You want to just bing, go from one group of layers to another group of layers in one single operation, and that's what layer comps allow you to do. Click OK. Now I'm going to drag Corrugate to below Rock. I'll drag Burlap to below Corrugate. Now I can just cycle through these different layer comps, by the way, by clicking on these arrow icons. So if I click in the Right Arrow icon I'll move to the next layer comp, like so. If I click in the left one, I'll move to the previous one--fairly a no-brainer, I think. What if you want to move between these layer comps from the keyboard? Why then, that's when you assign a keyboard shortcut.

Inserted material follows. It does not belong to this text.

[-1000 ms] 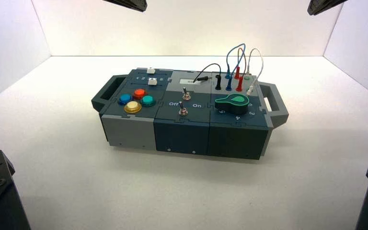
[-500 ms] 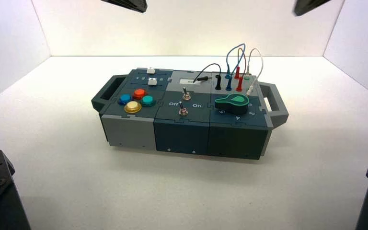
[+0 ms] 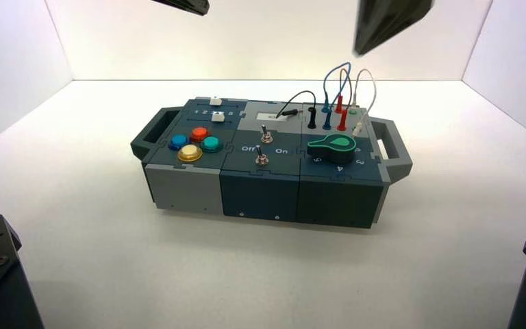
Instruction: Turn the knob to position 3.
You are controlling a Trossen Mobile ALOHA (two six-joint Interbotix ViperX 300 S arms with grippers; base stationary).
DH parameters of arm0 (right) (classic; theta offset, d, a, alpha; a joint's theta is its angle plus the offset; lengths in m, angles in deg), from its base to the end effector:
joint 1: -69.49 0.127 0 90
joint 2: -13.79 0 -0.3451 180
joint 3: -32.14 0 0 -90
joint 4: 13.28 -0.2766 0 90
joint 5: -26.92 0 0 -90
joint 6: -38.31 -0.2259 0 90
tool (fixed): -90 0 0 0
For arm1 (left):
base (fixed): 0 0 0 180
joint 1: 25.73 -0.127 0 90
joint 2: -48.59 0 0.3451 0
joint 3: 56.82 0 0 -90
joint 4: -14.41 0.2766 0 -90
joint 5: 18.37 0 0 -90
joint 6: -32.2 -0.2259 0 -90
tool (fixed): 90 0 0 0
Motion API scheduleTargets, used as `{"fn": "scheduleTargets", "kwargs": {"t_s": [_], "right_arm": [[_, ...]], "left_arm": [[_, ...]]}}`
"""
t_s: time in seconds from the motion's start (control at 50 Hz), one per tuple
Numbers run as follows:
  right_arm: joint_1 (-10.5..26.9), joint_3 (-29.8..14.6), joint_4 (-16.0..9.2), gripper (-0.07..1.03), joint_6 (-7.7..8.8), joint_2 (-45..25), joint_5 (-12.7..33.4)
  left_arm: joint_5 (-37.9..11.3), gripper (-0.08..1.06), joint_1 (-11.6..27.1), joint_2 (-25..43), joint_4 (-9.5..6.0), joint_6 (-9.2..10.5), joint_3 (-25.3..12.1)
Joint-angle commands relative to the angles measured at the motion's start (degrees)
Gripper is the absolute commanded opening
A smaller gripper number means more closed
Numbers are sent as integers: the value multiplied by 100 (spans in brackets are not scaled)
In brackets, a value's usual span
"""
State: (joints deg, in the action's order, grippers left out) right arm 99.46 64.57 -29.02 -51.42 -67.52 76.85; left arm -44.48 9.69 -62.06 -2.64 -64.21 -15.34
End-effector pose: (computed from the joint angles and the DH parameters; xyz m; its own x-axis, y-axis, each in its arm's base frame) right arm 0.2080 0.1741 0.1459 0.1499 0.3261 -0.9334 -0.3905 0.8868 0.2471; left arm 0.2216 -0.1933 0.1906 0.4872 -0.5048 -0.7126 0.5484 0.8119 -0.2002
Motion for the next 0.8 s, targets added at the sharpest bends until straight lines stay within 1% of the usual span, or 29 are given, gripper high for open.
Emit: {"fn": "scheduleTargets", "kwargs": {"t_s": [0.02,0.08,0.22,0.34,0.8], "right_arm": [[141,-97,-158,-2,-26,-272,-185],[229,-62,-211,-2,-26,-439,-316],[352,-79,-237,-2,-26,-747,-448],[369,-88,-316,-2,-26,-923,-492],[571,-141,-343,-2,-9,-1450,-536]], "left_arm": [[-9,-3,-26,-88,-18,0,-202],[-9,-3,-26,-88,-18,-9,-229],[-9,-3,-26,-88,-18,-9,-272],[-9,-3,-26,-88,-18,-9,-281],[-18,-3,-26,-114,-18,-26,-272]]}}
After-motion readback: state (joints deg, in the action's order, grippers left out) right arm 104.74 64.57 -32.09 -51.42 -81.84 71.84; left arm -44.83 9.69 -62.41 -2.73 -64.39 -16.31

So I'll go up to the Edit menu, and I'll choose Keyboard Shortcuts in order to bring up the Keyboard Shortcuts dialog box. You will want to go ahead and switch your Shortcuts from Application Menus to Panel Menus, like so. Then scroll down the list until you come to Layer Comps, twirl it open by clicking on the little triangle, and then you've got these two items right here: Next Layer Comp. And I've gone ahead and pre-assigned with my machine, the machine I'm running on here, a keyboard shortcut of Ctrl+Shift+Alt+F12. That's mash your fist F12. That would be Command+ Shift+Option+F12 on the Mac.
Then for Previous Layer Comp, I have the same thing, but F11. So Ctrl+Shift+Alt+F11 on the PC, Command+Shift+Option+F11 on the Mac. Go ahead and assign whatever keyboard shortcut you like. And by the way, these are keyboard shortcuts that come along with my dekeKeys, for those of you who have worked inside of my other courses. These keyboard shortcuts have already been set up for you if you loaded dekeKeys. Then you can go ahead and save your changes by clicking on this little Save As icon, the little floppy disk with the green arrow next to it, and then you can name your new keyboard shortcuts and click OK.
Anyway, I'm just going to cancel out, because I've already created these keyboard shortcuts in advance. Then I can just switch to the Full Screen mode by pressing the F key a couple of times. So you don't have to have any panels up on-screen, and then I can press Ctrl+Shift+Alt+F12 in order to move forward through my layer comps. This would Command+Shift+Option+F12 on the Mac0. Or the same darn thing, F11, in order to move backward through my layer comps, as you can see. So if you want to make a quick and easy experience out of switching layers inside of Photoshop, whether for your own purposes to keep track of where you are inside of a composition or so that you can show variations off to a client, remember that you have layer comps here inside Photoshop.